Back in the ’50s, families gathered around the dinner table (and often the breakfast table) to eat and talk and catch up with each other. Today, it’s rare that a family finds the time and circumstances to gather together for a meal. Johnny has basketball practice. Suzi is freshman class president. Dad’s working late. Mom’s trying to catch up with a week’s worth of errands. Life is more hectic and stressful than ever before.
The impact all these activities can have on a family are often the opposite of their intented purpose. When we work long hours at the office, we’re working to provide our families with all those things we didn’t have when we were children. When we involve our children in numerous activities, we want them to have a world of positive experiences designed to help them grow up to be happier, healthier adults. These are the best of intentions. But sometimes we overlook the most important foundation of any healthy family … the time we spend together.
If you feel like your family is perpetually running on high octane with everyone heading in a different direction, here are some suggestions that might help you to start thinking about your family time in new ways …

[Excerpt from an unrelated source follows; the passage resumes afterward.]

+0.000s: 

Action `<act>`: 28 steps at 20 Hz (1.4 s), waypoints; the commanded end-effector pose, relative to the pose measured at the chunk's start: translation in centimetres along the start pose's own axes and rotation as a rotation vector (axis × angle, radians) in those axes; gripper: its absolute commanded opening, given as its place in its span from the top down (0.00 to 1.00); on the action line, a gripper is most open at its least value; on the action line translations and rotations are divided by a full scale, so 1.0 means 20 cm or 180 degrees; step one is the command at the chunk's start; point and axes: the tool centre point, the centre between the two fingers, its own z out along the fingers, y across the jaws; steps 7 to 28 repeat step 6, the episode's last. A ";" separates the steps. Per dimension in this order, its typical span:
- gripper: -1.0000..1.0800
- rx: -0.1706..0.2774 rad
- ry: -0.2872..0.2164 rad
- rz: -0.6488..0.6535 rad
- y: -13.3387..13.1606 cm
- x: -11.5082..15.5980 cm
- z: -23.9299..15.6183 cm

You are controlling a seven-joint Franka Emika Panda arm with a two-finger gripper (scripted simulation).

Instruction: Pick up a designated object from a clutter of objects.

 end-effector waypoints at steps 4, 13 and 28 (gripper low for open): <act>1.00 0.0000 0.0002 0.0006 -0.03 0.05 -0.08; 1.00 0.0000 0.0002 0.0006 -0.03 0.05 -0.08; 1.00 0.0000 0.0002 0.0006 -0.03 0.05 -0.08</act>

1. Take up an activity or two that the family can do as a whole. For instance, join a family bowling league or put aside Saturdays for one-day trips to explore the nearby towns, parks, museums, etc.
2. Set aside an evening or two each week when everyone is home together. This can be designated as the family night and it can be spent playing games, or reading great stories outloud to the group, or even watching a movie together as long as there’s some interaction and discussion time when it’s over. This little bit of quality time together can create a family tradition that you’ll all cherish for years to come.
3. Set aside two or three days each week that will be television-free days. This encourages family members to spend time interacting with one another.
4. Whenever possible, do things together. Eat as a family. Plan trips as a family. Build puzzles, play games, go grocery shopping.
5. Do family chores in teams instead of individually. Mom and Suzi can change the linens on Saturday morning, while Dad and Johnny clean out the garage. Then once a week or once a month, shift the teams around so that eventually everyone will be teamed up with each other family member. One of the best ways to open family communication and come away with a sense of pride and accomplishment is by working together.
The more time you spend together as a family, the more your children will come away with the values and ethics you want them to pick up from you.
They’ll learn to be more responsible, to laugh more often, to be confident and caring, to be giving and grateful. And they’ll discover you aren’t a perfect parent, but they’ll also discover you aren’t an old fuddy-duddy who doesn’t have a clue.
Make the time to be with your family. There’s nothing more precious in this lifetime than them.